── Dataset content ──
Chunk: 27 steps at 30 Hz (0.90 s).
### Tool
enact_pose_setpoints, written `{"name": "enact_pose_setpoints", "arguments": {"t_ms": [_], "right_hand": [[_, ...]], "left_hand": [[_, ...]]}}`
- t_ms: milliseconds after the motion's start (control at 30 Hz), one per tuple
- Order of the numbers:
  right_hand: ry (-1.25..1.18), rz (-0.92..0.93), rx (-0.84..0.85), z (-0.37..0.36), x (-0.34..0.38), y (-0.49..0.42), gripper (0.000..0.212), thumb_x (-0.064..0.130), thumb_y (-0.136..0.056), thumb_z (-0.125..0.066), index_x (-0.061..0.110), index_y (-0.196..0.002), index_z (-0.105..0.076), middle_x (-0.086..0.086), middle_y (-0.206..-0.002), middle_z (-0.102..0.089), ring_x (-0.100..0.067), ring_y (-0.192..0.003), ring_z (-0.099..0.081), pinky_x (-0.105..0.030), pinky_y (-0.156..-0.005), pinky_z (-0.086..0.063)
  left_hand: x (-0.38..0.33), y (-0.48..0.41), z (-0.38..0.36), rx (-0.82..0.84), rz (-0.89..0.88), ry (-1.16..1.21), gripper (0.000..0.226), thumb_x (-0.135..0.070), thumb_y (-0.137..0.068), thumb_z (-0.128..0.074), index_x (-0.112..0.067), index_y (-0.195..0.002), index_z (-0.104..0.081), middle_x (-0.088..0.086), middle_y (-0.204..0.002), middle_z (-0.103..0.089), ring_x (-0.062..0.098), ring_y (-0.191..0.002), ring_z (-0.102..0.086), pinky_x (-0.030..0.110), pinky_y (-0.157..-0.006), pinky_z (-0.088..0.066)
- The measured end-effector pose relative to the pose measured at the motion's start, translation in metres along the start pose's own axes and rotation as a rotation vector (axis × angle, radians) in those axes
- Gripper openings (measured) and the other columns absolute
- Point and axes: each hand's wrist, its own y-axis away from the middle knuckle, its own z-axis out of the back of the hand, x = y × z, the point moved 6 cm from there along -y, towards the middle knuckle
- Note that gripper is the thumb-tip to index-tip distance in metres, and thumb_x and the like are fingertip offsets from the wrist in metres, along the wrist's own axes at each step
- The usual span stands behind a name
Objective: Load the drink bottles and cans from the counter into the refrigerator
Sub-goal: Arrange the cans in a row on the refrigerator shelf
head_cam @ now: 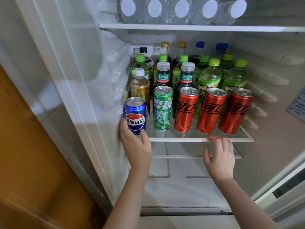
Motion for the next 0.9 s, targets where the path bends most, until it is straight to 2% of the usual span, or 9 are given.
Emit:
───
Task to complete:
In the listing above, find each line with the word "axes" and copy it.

Problem solution:
- The measured end-effector pose relative to the pose measured at the motion's start, translation in metres along the start pose's own axes and rotation as a rotation vector (axis × angle, radians) in those axes
- Point and axes: each hand's wrist, its own y-axis away from the middle knuckle, its own z-axis out of the back of the hand, x = y × z, the point moved 6 cm from there along -y, towards the middle knuckle
- Note that gripper is the thumb-tip to index-tip distance in metres, and thumb_x and the like are fingertip offsets from the wrist in metres, along the wrist's own axes at each step

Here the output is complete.